Figure 4. Tumor cells with knockout of Mettl3 or Mettl14 exhibit enhanced response to IFNγ

1. A

   Cellular proliferation analysis of Mettl3‐ or Mettl14‐depleted and control CT26 cells treated with indicated combinations of cytokines for 48 h. The mean ± SD of three replicates is shown. *P < 0.05; **P < 0.01 by Student's t‐tests.

2. B

   BALB/c mice bearing Mettl3‐ or Mettl14‐deficient and control tumors were treated with IFNγ‐blocking antibody and PD‐1 antibody as indicated. Tumor size was measured over time. n, the numbers of mice. Data are mean ± SEM of the indicated number of mice. *P < 0.05; **P < 0.01; ***P < 0.001 by Student's t‐tests.

3. C

   Quantitative RT–PCR was performed to identify transcriptional changes of the IFN‐γ response gene expression (n = 3). Data are shown as the relative fold change (RFC, color coded bar).

4. D, E

   mRNA stability of Stat1 and Irf1 were measured by qRT–PCR in tumor cells treated with IFN‐γ and actinomycin D. Mean ± SD of n = 3. **P < 0.01; ***P < 0.001 by Student's t‐tests.

5. F

   Validation the effect of knockout of Ythdf1‐3 using Western blotting, Gapdh served as a loading control.

6. G

   qPCR analysis of Stat1 and Irf1's expression in the indicated depletion of CT26 cells with/without stimulation of IFN‐γ. Mean ± SD of n = 3. *P < 0.05 by Student's t‐tests.

7. H

   Western blot analysis of Mettl3 and Mettl14 in overexpressed CT26 cells. Gapdh served as a loading control for each.

8. I, J

   qPCR analysis of the mRNA stability of Stat1 and Irf1 in the indicated CT26 cells treated with IFN‐γ and actinomycin D. Mean ± SD of n = 3. *P < 0.05; **P < 0.01; ***P < 0.001 by Student's t‐tests.

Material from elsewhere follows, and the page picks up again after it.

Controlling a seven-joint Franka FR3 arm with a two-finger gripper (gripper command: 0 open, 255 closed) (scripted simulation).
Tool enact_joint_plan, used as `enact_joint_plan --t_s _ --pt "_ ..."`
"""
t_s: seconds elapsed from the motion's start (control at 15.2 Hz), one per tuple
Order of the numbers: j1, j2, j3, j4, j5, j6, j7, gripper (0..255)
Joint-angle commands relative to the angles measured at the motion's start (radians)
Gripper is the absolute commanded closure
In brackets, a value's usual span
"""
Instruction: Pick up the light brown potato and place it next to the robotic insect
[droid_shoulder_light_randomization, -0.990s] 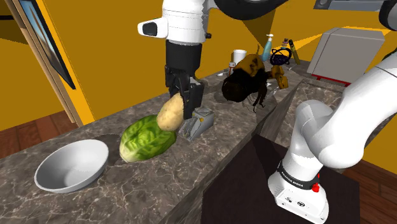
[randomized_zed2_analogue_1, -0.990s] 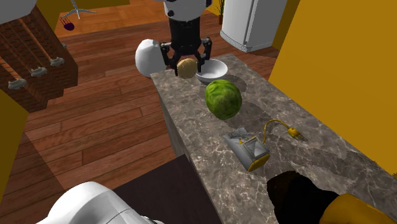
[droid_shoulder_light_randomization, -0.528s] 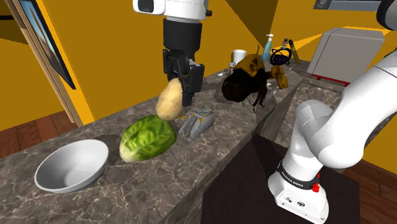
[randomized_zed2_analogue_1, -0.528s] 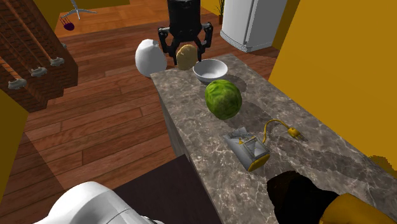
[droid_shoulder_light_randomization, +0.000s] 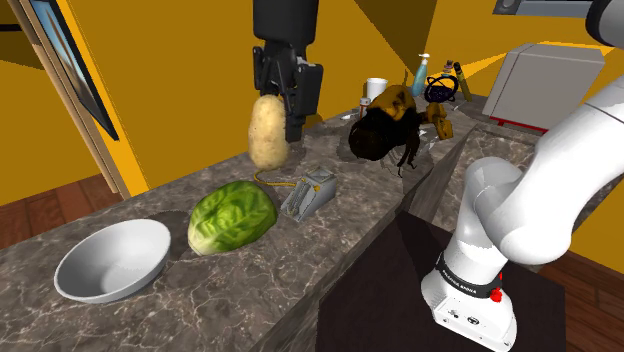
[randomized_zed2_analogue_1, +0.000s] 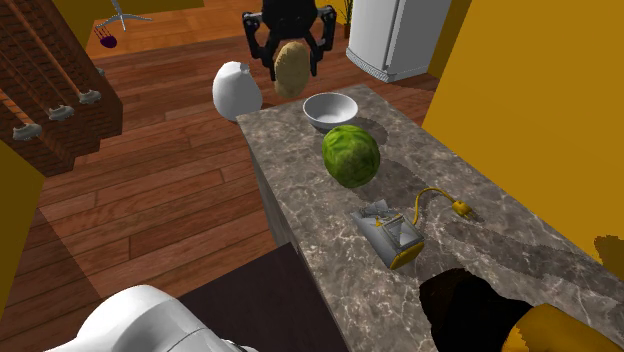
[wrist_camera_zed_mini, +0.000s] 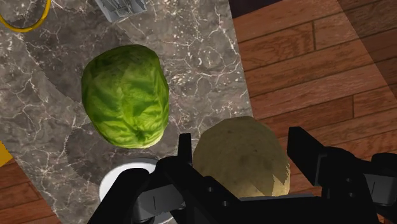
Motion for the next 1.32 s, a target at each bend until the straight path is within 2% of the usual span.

Source data are available online for this figure.

Figure 5. The negative correlation of METTL3, METTL14, and STAT1 in human pMMR‐MSI‐L CRC colon tissue

1. A, B

   The protein level of STAT1 was negatively correlated with METTL3 and METTL14 in human pMMR‐MSI-L CRC colon tissues (r ² = −3.2477 for METTL3, r ² = −2.7491 for METTL14). Each dot represents one tumor tissue.

2. C

   Schematic showing the functional and molecular mechanisms of Mettl3 and Mettl14 in antitumor immunotherapy.